Metadata-Version: 2.2
Name: pdf-masking-library
Version: 0.1.6
Summary: A library for processing PDFs with OCR and masking sensitive information
Author: Demo
Author-email: demo@example.com
Classifier: Programming Language :: Python :: 3
Classifier: License :: OSI Approved :: MIT License
Classifier: Operating System :: OS Independent
Requires-Python: >=3
Description-Content-Type: text/markdown
Requires-Dist: pytesseract
Requires-Dist: pdf2image
Requires-Dist: pdfrw
Requires-Dist: lxml
Requires-Dist: reportlab
Requires-Dist: Pillow
Dynamic: author
Dynamic: author-email
Dynamic: classifier
Dynamic: description
Dynamic: description-content-type
Dynamic: requires-dist
Dynamic: requires-python
Dynamic: summary

# PDF Masking Library

**pdf-masking-library** is a Python library designed to process PDF files by masking sensitive information using Optical Character Recognition (OCR).
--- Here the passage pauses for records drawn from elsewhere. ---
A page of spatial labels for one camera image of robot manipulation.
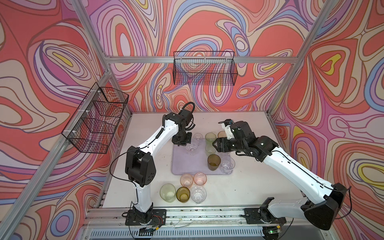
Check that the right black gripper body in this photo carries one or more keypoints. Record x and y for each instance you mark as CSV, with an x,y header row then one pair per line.
x,y
230,145

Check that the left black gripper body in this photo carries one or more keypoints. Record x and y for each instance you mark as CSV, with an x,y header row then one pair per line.
x,y
183,139

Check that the yellow plastic cup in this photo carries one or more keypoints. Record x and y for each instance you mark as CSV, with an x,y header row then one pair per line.
x,y
222,134

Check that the pale green cup front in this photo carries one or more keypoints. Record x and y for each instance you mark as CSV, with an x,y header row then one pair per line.
x,y
210,149

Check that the bright green cup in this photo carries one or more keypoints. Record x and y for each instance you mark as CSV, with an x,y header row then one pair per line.
x,y
210,138

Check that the small clear cup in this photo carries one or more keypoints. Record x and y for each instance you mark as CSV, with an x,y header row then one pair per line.
x,y
198,138

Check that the amber cup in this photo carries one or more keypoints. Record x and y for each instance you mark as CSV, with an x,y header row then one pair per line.
x,y
183,194
214,162

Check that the clear faceted cup back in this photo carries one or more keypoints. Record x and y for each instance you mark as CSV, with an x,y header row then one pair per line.
x,y
227,165

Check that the peach cup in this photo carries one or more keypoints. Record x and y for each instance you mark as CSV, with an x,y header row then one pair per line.
x,y
187,180

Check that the pale green large cup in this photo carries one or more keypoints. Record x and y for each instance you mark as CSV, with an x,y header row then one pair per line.
x,y
168,192

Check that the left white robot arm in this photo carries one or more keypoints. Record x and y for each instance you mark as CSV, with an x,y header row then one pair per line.
x,y
140,165

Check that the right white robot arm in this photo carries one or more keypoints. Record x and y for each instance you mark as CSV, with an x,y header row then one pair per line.
x,y
321,201

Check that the lilac plastic tray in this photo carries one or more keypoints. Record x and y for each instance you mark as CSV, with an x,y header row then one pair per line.
x,y
185,163

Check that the pink cup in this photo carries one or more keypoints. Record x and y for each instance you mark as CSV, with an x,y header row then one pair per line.
x,y
200,179

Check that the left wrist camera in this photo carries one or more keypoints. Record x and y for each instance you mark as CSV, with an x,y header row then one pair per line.
x,y
187,117

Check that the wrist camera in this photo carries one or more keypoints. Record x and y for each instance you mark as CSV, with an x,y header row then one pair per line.
x,y
238,131
187,117

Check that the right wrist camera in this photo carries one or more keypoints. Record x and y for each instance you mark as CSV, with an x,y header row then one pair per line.
x,y
238,131

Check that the black wire basket back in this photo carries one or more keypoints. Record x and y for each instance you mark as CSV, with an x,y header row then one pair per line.
x,y
208,68

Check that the black wire basket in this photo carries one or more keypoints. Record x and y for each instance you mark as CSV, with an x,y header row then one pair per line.
x,y
208,68
100,113

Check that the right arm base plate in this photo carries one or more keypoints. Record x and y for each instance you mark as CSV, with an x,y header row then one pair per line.
x,y
255,215

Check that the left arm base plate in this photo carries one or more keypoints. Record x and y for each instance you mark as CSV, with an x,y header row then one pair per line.
x,y
156,217

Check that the black wire basket left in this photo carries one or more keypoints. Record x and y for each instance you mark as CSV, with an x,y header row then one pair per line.
x,y
100,113

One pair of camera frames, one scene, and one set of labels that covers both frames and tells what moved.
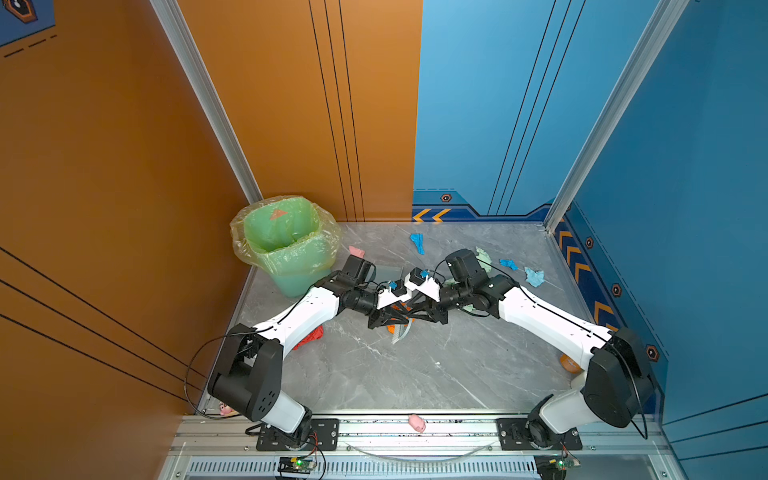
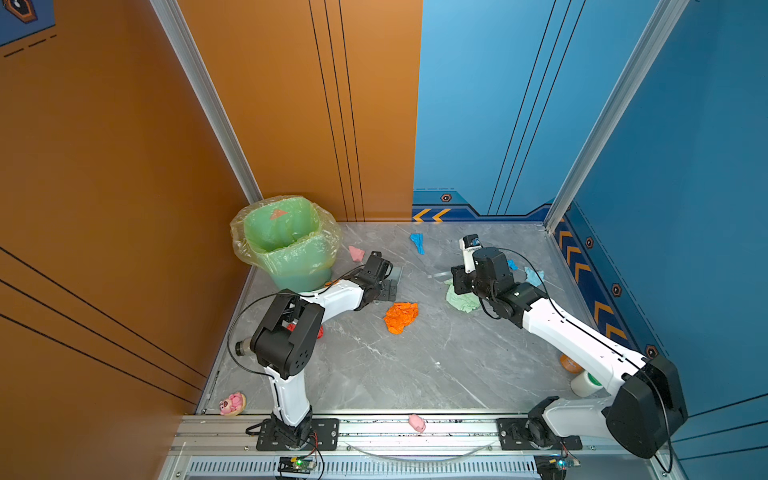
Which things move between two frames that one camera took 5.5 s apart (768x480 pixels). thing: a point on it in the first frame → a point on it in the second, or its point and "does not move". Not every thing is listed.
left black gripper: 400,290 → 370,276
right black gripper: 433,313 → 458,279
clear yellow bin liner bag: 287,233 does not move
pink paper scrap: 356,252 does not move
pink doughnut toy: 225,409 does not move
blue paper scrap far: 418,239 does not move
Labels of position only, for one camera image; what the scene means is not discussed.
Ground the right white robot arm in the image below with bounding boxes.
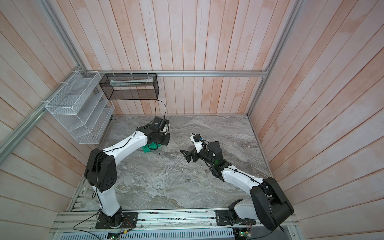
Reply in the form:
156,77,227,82
180,141,294,231

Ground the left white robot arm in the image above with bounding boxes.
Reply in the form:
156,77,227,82
84,117,170,218

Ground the green plastic bin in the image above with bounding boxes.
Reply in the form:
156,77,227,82
142,143,162,153

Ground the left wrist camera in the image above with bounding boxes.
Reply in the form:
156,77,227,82
152,116,170,133

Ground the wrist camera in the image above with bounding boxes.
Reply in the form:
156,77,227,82
152,116,170,133
190,134,207,153

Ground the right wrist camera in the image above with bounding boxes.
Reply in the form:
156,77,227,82
190,134,207,153

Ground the black wire mesh basket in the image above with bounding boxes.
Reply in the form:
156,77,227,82
100,73,160,101

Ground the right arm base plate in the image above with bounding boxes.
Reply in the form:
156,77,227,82
215,209,256,226

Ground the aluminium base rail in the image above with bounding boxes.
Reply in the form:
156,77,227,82
49,208,301,233

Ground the white wire mesh shelf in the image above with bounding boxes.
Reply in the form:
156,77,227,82
46,71,115,145

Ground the white slotted cable duct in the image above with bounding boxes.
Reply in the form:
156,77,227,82
58,228,235,240

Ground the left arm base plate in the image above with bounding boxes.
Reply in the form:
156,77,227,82
95,212,139,230

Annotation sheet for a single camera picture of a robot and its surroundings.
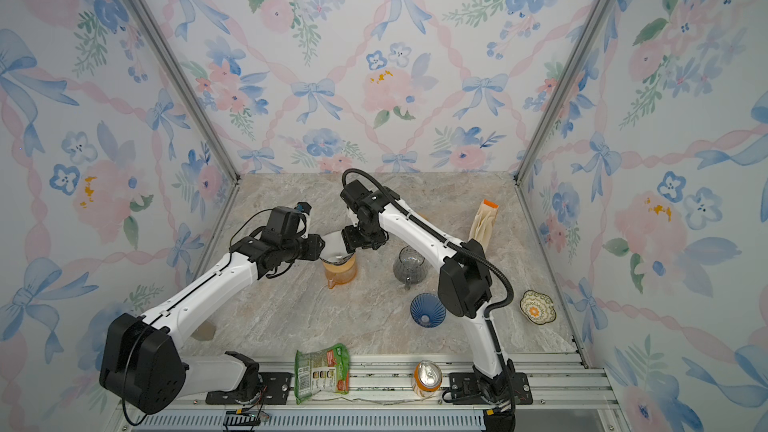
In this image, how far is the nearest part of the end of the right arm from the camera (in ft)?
2.07

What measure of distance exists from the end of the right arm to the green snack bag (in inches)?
11.3

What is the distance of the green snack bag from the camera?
0.73 metres
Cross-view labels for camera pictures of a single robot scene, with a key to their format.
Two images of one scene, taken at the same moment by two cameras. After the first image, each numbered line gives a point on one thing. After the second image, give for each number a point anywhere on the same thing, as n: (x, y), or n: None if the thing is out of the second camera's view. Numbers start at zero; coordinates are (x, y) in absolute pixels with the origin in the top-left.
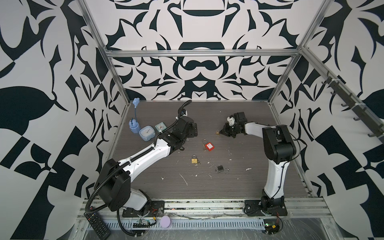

It supports masking predefined patterns such as Aadhaar numbers, PAN numbers, and custom patterns provided by the user.

## A Simple Example

```python
import base64
from pdf_masking_library import process_pdf

base64_pdf_input = "Your base64 here"
custom_pattern = [r"\b\d{2}\b"]
psm = 6  # Default PSM is 6
lang = "eng+kan"  # Default OCR language is English and Kannada
aadhar = True  # Enable Aadhaar masking
pan = True  # Enable PAN masking

base64_pdf_output = process_pdf(base64_pdf_input, custom_pattern=custom_pattern, psm=psm, lang=lang, aadhar=aadhar, pan=pan)

# Save the masked PDF to a file
with open("masked_output.pdf", "wb") as output_file:
    output_file.write(base64.b64decode(base64_pdf_output))
```

### Masking Information
The library allows independent control over masking of Aadhaar numbers, PAN numbers, and custom patterns:
-   Aadhaar Numbers: 12-digit Indian identification numbers (enabled using --aadhar).
-   PAN Numbers: 10-character alphanumeric Permanent Account Numbers (enabled using --pan).
-    Custom Patterns: User-defined patterns using regular expressions(enabled using --custom-pattern).



## Command-Line Interface (CLI)
The library includes a CLI tool for easy integration into scripts and workflows.

- Mask Aadhaar Numbers:
    > python -m pdf_masking_library input.pdf output.pdf --aadhar

- Mask PAN Numbers:
    > python -m pdf_masking_library input.pdf output.pdf --pan

- Mask Using Custom Patterns:
    > python -m pdf_masking_library input.pdf output.pdf --custom-pattern "\b\d{2}\b"


- Specify OCR Page Segmentation Mode (psm):
    >  python -m pdf_masking_library input.pdf output.pdf --psm 3

    Default is 6 if not specified.

- Specify OCR Language (lang):
    > python -m pdf_masking_library input.pdf output.pdf --lang eng+kan+tel

    Default is eng+kan. Multiple languages should be separated using +.